Os corais branqueados correm o risco de morrer se as condições não voltarem ao normal.

As temperaturas da superfície terrestre e oceânica subiram para níveis recordes em 2015 e no início deste ano, de acordo com cientistas.

O aumento coincidiu com um El Niño excepcionalmente forte - fenômeno cíclico que provoca um aquecimento das águas do Oceano Pacífico.

'Mais frequentes e mais graves'

Os mares mais quentes são um dos principais culpados pelo declínio dos recifes de coral, que estão entre os ecossistemas mais diversos e delicados no planeta.

"Eventos de branqueamento estão se tornando mais frequentes e mais graves devido às mudanças climáticas globais", disse Abdulla.

Especialistas em recifes de coral e branqueamento de 11 países, instituições internacionais e universidades ajudaram a realizar a pesquisa, no auge do evento El Niño de 2016, disse o comunicado.

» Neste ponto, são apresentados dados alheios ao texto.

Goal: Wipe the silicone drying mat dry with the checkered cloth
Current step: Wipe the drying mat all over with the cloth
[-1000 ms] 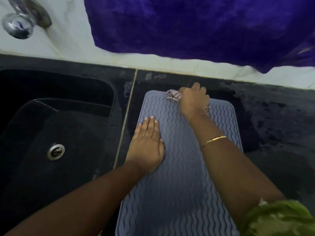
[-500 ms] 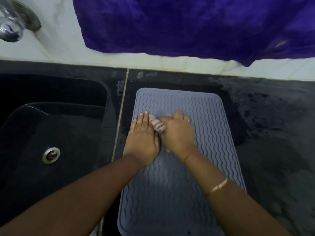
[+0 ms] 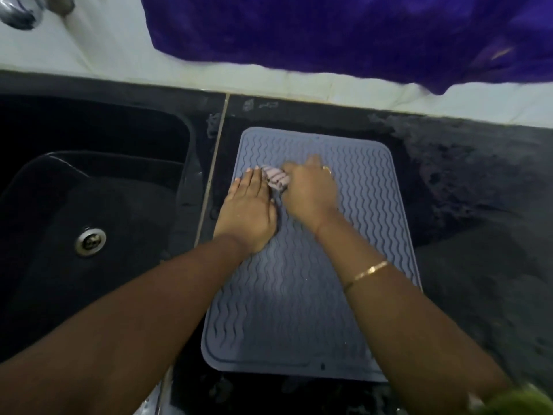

As Maldivas, uma nação de 1.192 pequenas ilhas de coral, reúnem cerca de 3% dos recifes de coral do mundo.

Trata-se de um dos países mais vulneráveis ​​ao impacto das mudanças climáticas, visto que a altura média das suas terras é de apenas 1,5 metros acima do nível do mar.

As Maldivas não são o único lugar onde os recifes de coral estão ameaçados.

Recifes ao redor do mundo vêm enfrentando um branqueamento generalizado desde meados de 2014, de acordo com a Administração Nacional Oceânica e Atmosférica dos Estados Unidos (NOAA).

E neste ano, a Grande Barreira de Coral da Austrália, de 2.300 km de comprimento, o maior ecossistema de recifes de coral do mundo, está sofrendo o pior branqueamento já registrado.

Em uma tentativa de conter o problema, o governo das Maldivas criou uma força-tarefa nacional e um programa de monitoramento, em cooperação com a EPA e a IUCN.

O programa pretende ajudar biólogos marinhos, mergulhadores e outros para que contribuam com dados que possam ajudar a compreender os efeitos nacionais do evento de branqueamento global.